* Information shown *

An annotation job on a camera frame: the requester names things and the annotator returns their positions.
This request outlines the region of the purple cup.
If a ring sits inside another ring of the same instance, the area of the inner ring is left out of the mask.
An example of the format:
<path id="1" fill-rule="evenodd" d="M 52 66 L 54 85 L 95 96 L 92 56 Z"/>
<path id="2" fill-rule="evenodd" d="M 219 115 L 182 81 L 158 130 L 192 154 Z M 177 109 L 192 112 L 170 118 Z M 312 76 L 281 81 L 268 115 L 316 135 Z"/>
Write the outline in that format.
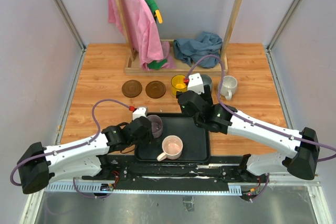
<path id="1" fill-rule="evenodd" d="M 154 138 L 158 138 L 163 132 L 163 122 L 158 115 L 148 115 L 147 119 L 152 124 L 152 134 Z"/>

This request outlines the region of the grey mug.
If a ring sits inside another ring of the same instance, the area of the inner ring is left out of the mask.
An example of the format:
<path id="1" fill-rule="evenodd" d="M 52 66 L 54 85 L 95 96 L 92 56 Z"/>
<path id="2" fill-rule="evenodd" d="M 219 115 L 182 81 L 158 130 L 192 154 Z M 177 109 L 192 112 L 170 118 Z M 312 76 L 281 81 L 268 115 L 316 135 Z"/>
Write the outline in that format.
<path id="1" fill-rule="evenodd" d="M 203 81 L 203 85 L 208 85 L 210 87 L 210 90 L 213 89 L 213 82 L 210 76 L 206 75 L 206 74 L 202 74 L 201 75 L 202 81 Z"/>

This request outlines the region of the yellow cup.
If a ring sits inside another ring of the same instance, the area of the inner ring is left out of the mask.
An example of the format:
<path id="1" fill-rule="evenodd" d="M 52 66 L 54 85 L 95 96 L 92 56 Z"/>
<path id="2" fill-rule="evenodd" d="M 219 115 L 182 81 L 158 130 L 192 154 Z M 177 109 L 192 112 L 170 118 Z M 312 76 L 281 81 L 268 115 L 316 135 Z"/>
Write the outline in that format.
<path id="1" fill-rule="evenodd" d="M 187 85 L 184 82 L 185 76 L 178 74 L 175 75 L 171 79 L 171 92 L 176 93 L 177 91 L 179 92 L 186 92 L 187 91 Z"/>

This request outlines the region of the white cup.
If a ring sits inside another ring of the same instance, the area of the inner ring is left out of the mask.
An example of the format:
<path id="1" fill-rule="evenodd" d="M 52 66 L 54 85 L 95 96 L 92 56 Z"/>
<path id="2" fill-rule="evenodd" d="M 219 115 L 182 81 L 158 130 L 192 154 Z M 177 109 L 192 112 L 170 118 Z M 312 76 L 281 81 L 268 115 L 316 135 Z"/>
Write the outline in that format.
<path id="1" fill-rule="evenodd" d="M 238 82 L 233 76 L 225 76 L 222 83 L 218 84 L 218 91 L 230 101 L 237 91 Z"/>

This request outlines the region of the pink mug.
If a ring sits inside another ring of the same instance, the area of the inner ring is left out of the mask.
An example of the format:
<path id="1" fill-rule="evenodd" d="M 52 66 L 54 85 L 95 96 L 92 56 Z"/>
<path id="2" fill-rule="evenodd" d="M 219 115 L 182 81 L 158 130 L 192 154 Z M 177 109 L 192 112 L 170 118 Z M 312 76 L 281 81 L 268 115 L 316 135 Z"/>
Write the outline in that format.
<path id="1" fill-rule="evenodd" d="M 156 158 L 158 162 L 165 159 L 176 160 L 178 159 L 183 150 L 183 142 L 176 135 L 167 136 L 162 142 L 162 153 Z"/>

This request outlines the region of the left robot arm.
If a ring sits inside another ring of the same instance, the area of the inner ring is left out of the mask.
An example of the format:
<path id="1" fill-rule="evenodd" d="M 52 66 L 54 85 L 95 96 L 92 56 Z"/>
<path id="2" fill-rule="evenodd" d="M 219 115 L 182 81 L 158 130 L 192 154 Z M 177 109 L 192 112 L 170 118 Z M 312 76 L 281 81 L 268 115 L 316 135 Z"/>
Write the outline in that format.
<path id="1" fill-rule="evenodd" d="M 59 180 L 82 176 L 108 179 L 112 166 L 102 160 L 105 155 L 151 140 L 152 123 L 141 116 L 131 123 L 109 126 L 93 136 L 68 144 L 42 146 L 41 142 L 33 143 L 17 162 L 19 186 L 28 195 Z"/>

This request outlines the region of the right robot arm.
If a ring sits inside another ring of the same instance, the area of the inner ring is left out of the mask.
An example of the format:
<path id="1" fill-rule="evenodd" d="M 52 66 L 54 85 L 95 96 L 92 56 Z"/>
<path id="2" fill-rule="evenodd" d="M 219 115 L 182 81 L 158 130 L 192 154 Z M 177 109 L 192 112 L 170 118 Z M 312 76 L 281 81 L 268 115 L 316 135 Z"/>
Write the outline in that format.
<path id="1" fill-rule="evenodd" d="M 257 120 L 232 106 L 214 104 L 208 94 L 178 92 L 177 102 L 183 114 L 196 126 L 214 133 L 237 135 L 267 145 L 275 153 L 246 154 L 238 168 L 238 177 L 250 182 L 266 173 L 288 172 L 304 180 L 313 180 L 320 148 L 316 131 L 286 129 Z"/>

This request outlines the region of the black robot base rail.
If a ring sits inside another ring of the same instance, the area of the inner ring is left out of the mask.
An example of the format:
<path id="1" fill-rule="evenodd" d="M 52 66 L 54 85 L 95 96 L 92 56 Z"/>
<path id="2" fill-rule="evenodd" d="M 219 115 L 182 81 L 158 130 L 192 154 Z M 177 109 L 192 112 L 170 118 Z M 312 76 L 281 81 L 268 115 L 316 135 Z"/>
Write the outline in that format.
<path id="1" fill-rule="evenodd" d="M 97 175 L 76 175 L 76 179 L 103 181 L 115 180 L 115 189 L 127 191 L 206 192 L 228 191 L 230 183 L 266 182 L 266 175 L 253 175 L 243 166 L 248 155 L 212 156 L 202 164 L 191 161 L 139 161 L 132 155 L 108 155 L 101 158 L 102 171 Z"/>

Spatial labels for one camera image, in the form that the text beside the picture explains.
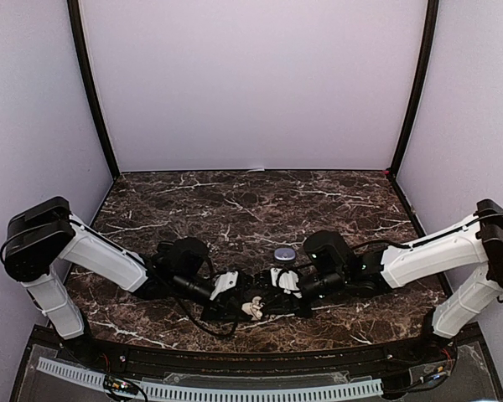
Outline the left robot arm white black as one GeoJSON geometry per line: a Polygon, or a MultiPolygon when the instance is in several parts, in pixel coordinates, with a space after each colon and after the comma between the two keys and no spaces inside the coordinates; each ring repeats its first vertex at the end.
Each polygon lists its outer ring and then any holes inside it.
{"type": "Polygon", "coordinates": [[[65,198],[54,197],[11,218],[0,261],[84,365],[101,359],[101,345],[87,335],[80,308],[54,272],[56,260],[79,265],[143,300],[188,299],[229,312],[234,321],[242,316],[239,306],[226,307],[219,300],[242,283],[241,273],[229,271],[208,280],[197,277],[210,258],[206,246],[196,238],[172,243],[162,256],[139,255],[97,233],[70,211],[65,198]]]}

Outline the beige earbud charging case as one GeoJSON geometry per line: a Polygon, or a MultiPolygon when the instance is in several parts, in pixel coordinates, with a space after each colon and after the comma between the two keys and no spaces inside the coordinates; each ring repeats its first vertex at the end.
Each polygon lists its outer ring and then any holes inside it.
{"type": "Polygon", "coordinates": [[[245,302],[241,306],[241,310],[251,317],[252,321],[260,321],[262,319],[262,307],[264,303],[260,296],[254,296],[251,301],[245,302]]]}

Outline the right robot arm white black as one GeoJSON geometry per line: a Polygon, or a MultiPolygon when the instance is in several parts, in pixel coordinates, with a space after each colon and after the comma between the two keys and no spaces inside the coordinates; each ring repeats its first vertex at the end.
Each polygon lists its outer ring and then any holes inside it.
{"type": "Polygon", "coordinates": [[[503,295],[503,208],[491,199],[457,224],[408,243],[383,240],[381,249],[361,255],[343,236],[320,230],[303,249],[315,272],[299,276],[294,268],[272,268],[270,287],[293,297],[298,308],[330,294],[374,297],[421,278],[465,265],[475,269],[444,303],[424,320],[424,334],[411,346],[419,363],[429,363],[443,350],[443,340],[503,295]]]}

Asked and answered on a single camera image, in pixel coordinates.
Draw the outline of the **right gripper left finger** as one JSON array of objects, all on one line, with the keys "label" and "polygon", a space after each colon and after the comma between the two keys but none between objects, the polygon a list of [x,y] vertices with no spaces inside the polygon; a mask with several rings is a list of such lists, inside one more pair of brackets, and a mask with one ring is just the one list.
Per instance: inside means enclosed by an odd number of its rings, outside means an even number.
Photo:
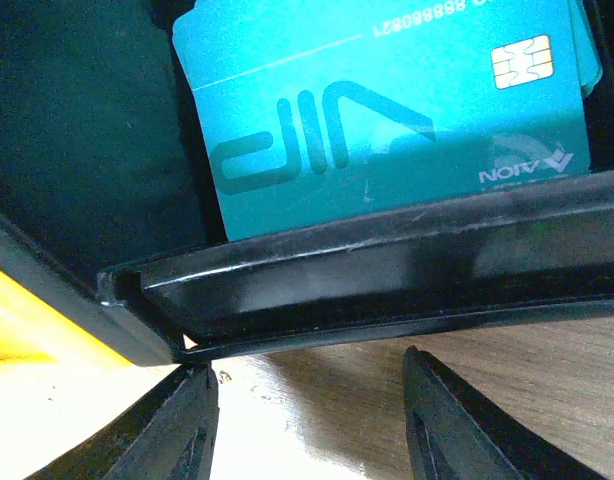
[{"label": "right gripper left finger", "polygon": [[209,364],[181,365],[33,479],[208,479],[219,418]]}]

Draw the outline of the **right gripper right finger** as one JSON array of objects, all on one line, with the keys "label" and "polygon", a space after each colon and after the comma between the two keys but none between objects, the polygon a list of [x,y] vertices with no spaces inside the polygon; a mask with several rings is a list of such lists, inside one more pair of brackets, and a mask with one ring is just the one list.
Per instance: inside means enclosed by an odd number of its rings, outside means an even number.
[{"label": "right gripper right finger", "polygon": [[427,351],[403,358],[406,438],[415,479],[600,479],[507,414]]}]

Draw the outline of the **black bin with green cards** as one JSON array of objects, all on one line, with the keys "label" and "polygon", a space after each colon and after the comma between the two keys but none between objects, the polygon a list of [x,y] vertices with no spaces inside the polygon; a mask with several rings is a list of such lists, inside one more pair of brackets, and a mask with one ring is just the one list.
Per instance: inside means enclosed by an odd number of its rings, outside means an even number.
[{"label": "black bin with green cards", "polygon": [[589,171],[227,238],[173,26],[199,1],[0,1],[0,270],[139,365],[614,316],[614,1]]}]

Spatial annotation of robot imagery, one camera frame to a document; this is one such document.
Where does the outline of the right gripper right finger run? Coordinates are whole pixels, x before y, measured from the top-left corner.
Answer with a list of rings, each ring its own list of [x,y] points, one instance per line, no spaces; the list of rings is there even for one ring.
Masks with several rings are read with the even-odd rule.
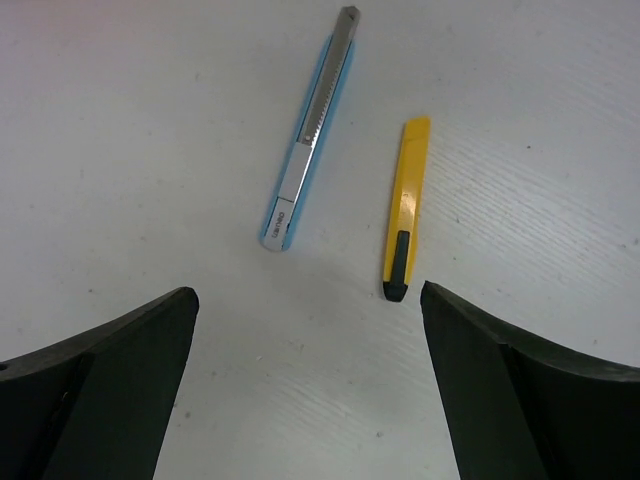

* Goal of the exercise *
Output exactly the span of lines beginning at the first line of the records and ending at the line that holds "This request outlines the region of the purple", inclusive, with no other text.

* Exercise response *
An annotation job on a camera frame: the requester names things and the annotator returns their positions.
This request outlines the region of the purple cup.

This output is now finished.